Por María Celeste Vargas Martínez
Porque los hechos brutales del hombre corrupto y ruin, no deben ocultarse tras el estandarte de la fe
II
La mujer caída
El dolor se hizo intenso y sintió
un líquido cálido dentro de ella. Giró el rostro y se encontró con la pared
húmeda de ese callejón desolado. Una mueca se dibujó en sus labios, cerró los
ojos, su garganta seca se había cansado de gritar.

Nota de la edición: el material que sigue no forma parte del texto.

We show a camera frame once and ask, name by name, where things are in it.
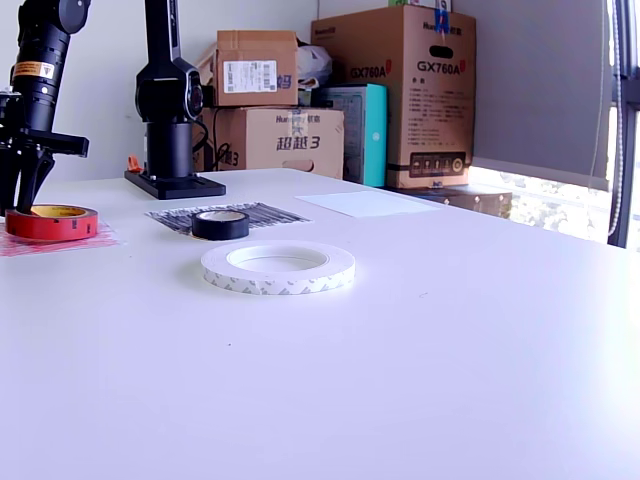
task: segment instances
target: white double-sided tape roll
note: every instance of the white double-sided tape roll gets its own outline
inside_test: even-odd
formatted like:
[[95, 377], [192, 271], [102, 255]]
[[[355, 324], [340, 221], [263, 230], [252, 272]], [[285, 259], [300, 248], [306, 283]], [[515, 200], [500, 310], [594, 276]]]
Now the white double-sided tape roll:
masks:
[[252, 295], [303, 295], [353, 283], [349, 252], [313, 242], [258, 241], [225, 245], [202, 257], [212, 285]]

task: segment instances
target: barcode label
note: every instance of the barcode label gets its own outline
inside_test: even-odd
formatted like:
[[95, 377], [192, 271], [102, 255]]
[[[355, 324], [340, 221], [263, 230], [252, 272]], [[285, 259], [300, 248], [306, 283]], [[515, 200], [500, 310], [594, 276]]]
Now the barcode label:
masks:
[[278, 91], [275, 60], [224, 62], [224, 93], [264, 93]]

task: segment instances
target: red patterned paper
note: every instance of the red patterned paper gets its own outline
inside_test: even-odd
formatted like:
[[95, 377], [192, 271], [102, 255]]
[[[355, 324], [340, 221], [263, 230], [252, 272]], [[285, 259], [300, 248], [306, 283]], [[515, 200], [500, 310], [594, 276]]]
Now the red patterned paper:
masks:
[[74, 242], [40, 242], [25, 240], [4, 231], [4, 224], [0, 223], [0, 257], [18, 257], [21, 255], [37, 255], [39, 253], [54, 253], [85, 248], [102, 248], [120, 245], [113, 229], [106, 223], [100, 223], [98, 235], [87, 240]]

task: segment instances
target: teal box
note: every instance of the teal box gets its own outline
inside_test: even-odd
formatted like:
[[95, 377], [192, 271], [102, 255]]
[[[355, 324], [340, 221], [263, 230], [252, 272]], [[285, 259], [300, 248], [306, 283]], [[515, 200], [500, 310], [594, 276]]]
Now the teal box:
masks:
[[344, 179], [384, 187], [387, 168], [387, 88], [342, 85], [315, 93], [318, 106], [344, 112]]

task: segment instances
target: black electrical tape roll
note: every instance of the black electrical tape roll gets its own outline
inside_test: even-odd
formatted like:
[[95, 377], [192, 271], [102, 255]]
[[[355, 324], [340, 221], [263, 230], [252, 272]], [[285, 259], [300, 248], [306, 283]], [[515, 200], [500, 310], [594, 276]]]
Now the black electrical tape roll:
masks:
[[233, 210], [197, 213], [191, 219], [194, 237], [235, 240], [249, 235], [249, 216]]

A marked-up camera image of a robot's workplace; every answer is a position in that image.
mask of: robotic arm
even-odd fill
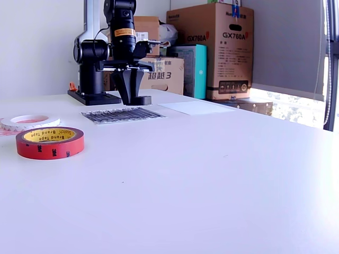
[[[97,0],[84,0],[85,32],[75,40],[74,59],[80,64],[79,90],[69,95],[85,105],[120,103],[103,89],[103,71],[113,71],[112,79],[125,105],[149,105],[150,96],[138,96],[145,72],[154,65],[140,61],[151,52],[154,41],[136,41],[133,15],[136,0],[105,0],[104,14],[111,30],[111,43],[100,31]],[[108,61],[112,53],[113,61]]]

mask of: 3m tape
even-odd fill
[[[16,136],[19,155],[36,160],[67,158],[84,150],[84,133],[73,128],[41,128]]]
[[[4,118],[0,122],[6,131],[27,131],[37,128],[54,127],[60,124],[60,118],[45,115],[23,115],[15,118]]]

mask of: red tape roll
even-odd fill
[[[16,136],[19,155],[36,160],[55,160],[77,155],[84,150],[84,133],[67,127],[41,128]]]

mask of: teal box
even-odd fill
[[[196,99],[206,98],[207,47],[199,44],[167,48],[169,57],[184,59],[184,95]]]

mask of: box label
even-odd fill
[[[220,78],[235,78],[238,77],[236,71],[239,68],[246,68],[252,62],[252,53],[246,48],[232,49],[227,46],[231,37],[225,38],[220,41],[218,49],[218,77]]]
[[[238,5],[241,6],[241,0],[237,0]],[[223,4],[235,4],[235,0],[208,0],[207,3],[223,3]]]
[[[139,41],[148,41],[148,32],[137,32],[136,33],[137,42]]]
[[[154,64],[154,71],[148,73],[148,80],[159,80],[159,79],[171,79],[172,72],[166,71],[166,66],[172,65],[171,61],[162,60],[161,58],[156,59],[154,62],[148,61],[150,64]]]
[[[249,90],[248,80],[228,80],[219,82],[219,94],[244,94]]]
[[[238,0],[232,1],[232,16],[233,17],[240,17],[240,8],[239,8],[239,1]]]

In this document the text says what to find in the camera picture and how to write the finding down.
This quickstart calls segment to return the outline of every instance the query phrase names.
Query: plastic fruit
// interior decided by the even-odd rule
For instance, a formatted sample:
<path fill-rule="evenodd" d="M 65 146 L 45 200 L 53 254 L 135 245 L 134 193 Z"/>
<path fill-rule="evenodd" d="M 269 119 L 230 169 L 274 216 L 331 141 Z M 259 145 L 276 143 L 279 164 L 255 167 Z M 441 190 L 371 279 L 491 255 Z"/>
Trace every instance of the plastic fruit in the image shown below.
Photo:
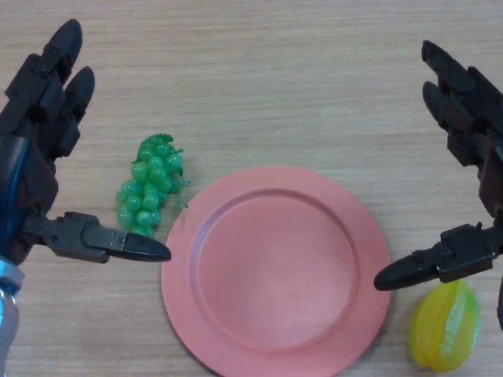
<path fill-rule="evenodd" d="M 436 372 L 459 368 L 472 353 L 480 331 L 480 309 L 463 281 L 440 284 L 415 309 L 409 329 L 413 359 Z"/>

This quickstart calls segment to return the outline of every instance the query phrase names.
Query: plastic grapes
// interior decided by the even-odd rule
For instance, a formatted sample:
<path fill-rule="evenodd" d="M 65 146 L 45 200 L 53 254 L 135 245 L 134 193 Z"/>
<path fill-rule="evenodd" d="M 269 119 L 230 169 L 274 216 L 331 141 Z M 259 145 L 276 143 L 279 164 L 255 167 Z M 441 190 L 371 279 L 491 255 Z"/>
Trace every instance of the plastic grapes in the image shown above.
<path fill-rule="evenodd" d="M 157 134 L 140 144 L 131 165 L 133 179 L 116 193 L 117 221 L 125 230 L 154 237 L 154 228 L 161 223 L 160 208 L 169 195 L 178 195 L 187 185 L 182 177 L 183 150 L 171 145 L 172 141 L 170 135 Z"/>

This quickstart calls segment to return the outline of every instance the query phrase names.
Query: table surface
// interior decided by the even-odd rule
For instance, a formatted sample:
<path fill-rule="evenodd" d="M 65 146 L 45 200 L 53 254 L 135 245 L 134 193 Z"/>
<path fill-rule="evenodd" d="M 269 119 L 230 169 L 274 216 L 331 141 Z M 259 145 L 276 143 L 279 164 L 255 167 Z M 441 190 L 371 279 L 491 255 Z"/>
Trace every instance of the table surface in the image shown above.
<path fill-rule="evenodd" d="M 434 75 L 420 48 L 429 38 L 503 87 L 501 1 L 0 0 L 1 88 L 70 17 L 84 30 L 76 68 L 90 65 L 97 85 L 80 142 L 58 163 L 53 215 L 77 210 L 115 225 L 127 162 L 144 137 L 168 132 L 186 150 L 185 199 L 245 167 L 307 167 L 361 198 L 393 259 L 430 247 L 443 229 L 490 224 L 475 168 L 446 150 L 424 106 Z M 164 211 L 159 240 L 174 213 Z M 168 324 L 158 264 L 95 265 L 36 247 L 22 270 L 10 375 L 211 375 Z M 452 375 L 501 375 L 500 279 L 498 265 L 468 279 L 483 327 Z M 411 310 L 432 285 L 394 294 L 382 332 L 341 375 L 433 375 L 407 347 Z"/>

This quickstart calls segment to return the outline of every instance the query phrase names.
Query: grape
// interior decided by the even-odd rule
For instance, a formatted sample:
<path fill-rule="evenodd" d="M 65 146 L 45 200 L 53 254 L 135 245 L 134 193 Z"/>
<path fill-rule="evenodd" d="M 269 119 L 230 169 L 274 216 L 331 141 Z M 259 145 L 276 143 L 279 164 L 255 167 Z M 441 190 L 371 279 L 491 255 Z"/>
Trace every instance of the grape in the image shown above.
<path fill-rule="evenodd" d="M 126 202 L 126 199 L 127 199 L 127 195 L 124 193 L 123 190 L 119 190 L 116 193 L 116 201 L 117 201 L 117 203 L 124 204 L 124 202 Z"/>
<path fill-rule="evenodd" d="M 174 194 L 178 194 L 183 187 L 183 181 L 181 179 L 173 180 L 173 187 L 171 187 L 171 192 Z"/>
<path fill-rule="evenodd" d="M 141 226 L 151 226 L 152 225 L 152 215 L 146 210 L 140 210 L 136 214 L 136 221 Z"/>
<path fill-rule="evenodd" d="M 183 168 L 182 156 L 178 153 L 173 153 L 169 157 L 167 157 L 166 162 L 164 163 L 166 167 L 166 171 L 177 171 Z"/>
<path fill-rule="evenodd" d="M 161 159 L 166 159 L 170 154 L 170 147 L 167 144 L 159 144 L 154 148 L 154 153 Z"/>
<path fill-rule="evenodd" d="M 146 163 L 134 163 L 131 166 L 131 175 L 136 181 L 145 182 L 149 176 L 149 169 Z"/>
<path fill-rule="evenodd" d="M 160 224 L 163 219 L 162 215 L 160 214 L 160 209 L 158 207 L 153 209 L 150 212 L 150 215 L 152 216 L 152 225 L 158 226 L 158 224 Z"/>
<path fill-rule="evenodd" d="M 140 157 L 141 161 L 147 163 L 154 156 L 154 152 L 152 148 L 150 148 L 149 146 L 142 145 L 140 147 L 140 152 L 138 153 L 138 156 Z"/>
<path fill-rule="evenodd" d="M 173 187 L 173 180 L 170 177 L 166 177 L 166 179 L 159 184 L 159 189 L 161 192 L 169 192 Z"/>
<path fill-rule="evenodd" d="M 138 195 L 131 195 L 126 200 L 126 208 L 131 212 L 136 212 L 141 208 L 143 201 Z"/>
<path fill-rule="evenodd" d="M 156 168 L 150 172 L 149 180 L 159 185 L 164 182 L 166 177 L 166 172 L 163 169 Z"/>
<path fill-rule="evenodd" d="M 139 234 L 140 236 L 146 236 L 147 235 L 147 231 L 145 230 L 145 228 L 143 226 L 140 226 L 140 225 L 135 225 L 132 228 L 131 232 Z"/>
<path fill-rule="evenodd" d="M 141 185 L 139 182 L 136 182 L 134 179 L 130 179 L 129 181 L 125 181 L 123 183 L 123 185 L 120 186 L 120 190 L 126 196 L 134 195 L 134 194 L 141 194 Z"/>
<path fill-rule="evenodd" d="M 123 228 L 130 229 L 134 223 L 134 216 L 125 206 L 121 206 L 119 208 L 119 213 L 117 214 L 117 222 Z"/>
<path fill-rule="evenodd" d="M 147 196 L 148 194 L 159 195 L 159 189 L 152 182 L 146 182 L 143 186 L 143 194 Z"/>
<path fill-rule="evenodd" d="M 153 210 L 159 206 L 159 197 L 158 195 L 148 194 L 143 198 L 143 209 L 145 210 Z"/>
<path fill-rule="evenodd" d="M 150 238 L 154 238 L 154 228 L 152 226 L 145 227 L 145 235 Z"/>
<path fill-rule="evenodd" d="M 162 192 L 159 191 L 159 204 L 162 206 L 164 203 L 166 203 L 168 194 L 167 192 Z"/>
<path fill-rule="evenodd" d="M 150 170 L 153 170 L 153 169 L 162 169 L 162 168 L 163 168 L 163 159 L 161 159 L 160 157 L 153 156 L 149 160 L 149 169 Z"/>

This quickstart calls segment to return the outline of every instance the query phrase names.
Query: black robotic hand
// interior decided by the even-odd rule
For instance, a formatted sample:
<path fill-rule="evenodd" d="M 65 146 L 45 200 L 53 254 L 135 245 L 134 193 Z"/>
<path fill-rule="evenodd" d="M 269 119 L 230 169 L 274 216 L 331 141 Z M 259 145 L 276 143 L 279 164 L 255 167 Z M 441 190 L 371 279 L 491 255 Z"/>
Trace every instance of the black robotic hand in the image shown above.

- ¡Eres genial muñequita! – dijo aquél
hombre.
Ella abrió los
ojos y pudo sentir cómo él se bajaba de
su cuerpo. El hombre se abotonó el pantalón y río discretamente mientras contemplaba a Margaret con el vestido hasta
la cintura y el rostro descompuesto.
Ella escuchó los
pasos de él alejándose por el callejón. Respiró profundamente y se tragó la
última lágrima que sus ojos lanzaron. Se incorporó. Lentamente se puso de pie
sosteniéndose de la pared. Sus manos temblaban. Tragó saliva y escuchó a lo
lejos los gritos de los niños jugando en algún parque. Se subió la ropa
interior y vio una delgada línea de sangre que bajaba por sus piernas. Caminó
hacia la calle, siempre sosteniéndose de la pared y evitando los botes de
basura, los muebles viejos y la hojarasca que la lluvia del día anterior había
dejado. Salió a la calle. Veía a las personas
como si fueran una de esas
películas que alguna vez su padre le había
llevado a ver, antes de que se marchara y dejara a su madre sola
cuidando a sus cuatro hermanos. Se
sostuvo de un poste. Recorrió varias calles hasta que llegó a ese callejón cuesta arriba donde vivía.
-
¿Estás bien, Margaret? – preguntó Sofie
la vecina.
- Sí – dijo ella sin pensarlo.
- Tras sangre en la boca niña y tu vestido está
sucio – aclaró la mujer.
Margaret
rápidamente se limpió los labios con el dorso de la mano y bajó la vista
para contemplar su vestido lleno de lodo: “Me caí señora
Sofie”, afirmó con una tenue sonrisa y se encaminó rumbo a su casa. Dos de sus
hermanos jugaban en la puerta con un trozo de madera. Corrieron hacia ella
cuando la vieron. “Margaret tenemos hambre, pregúntale a la abuela si ya
podemos comer”, dijeron los niños muy quedo. La destartalada puerta de madera
se abrió, dejando al descubierto un olor a humedad y carne descompuesta. La habitación donde
vivían y que contaba con una cama, una mesa, dos sillas y una pequeña chimenea, estaba cálida. Margaret contempló en el fondo a su abuela
vestida con una desgastada falda café, una remendada blusa, otrora blanca, y el
cabello sujeto con una cinta. La mujer probaba con una cuchara lo que cocinaba
en la chimenea y que despedía un olor
nada agradable.
La niña se
sacudió el vestido y se arregló el cabello rápidamente. Su abuela la observó.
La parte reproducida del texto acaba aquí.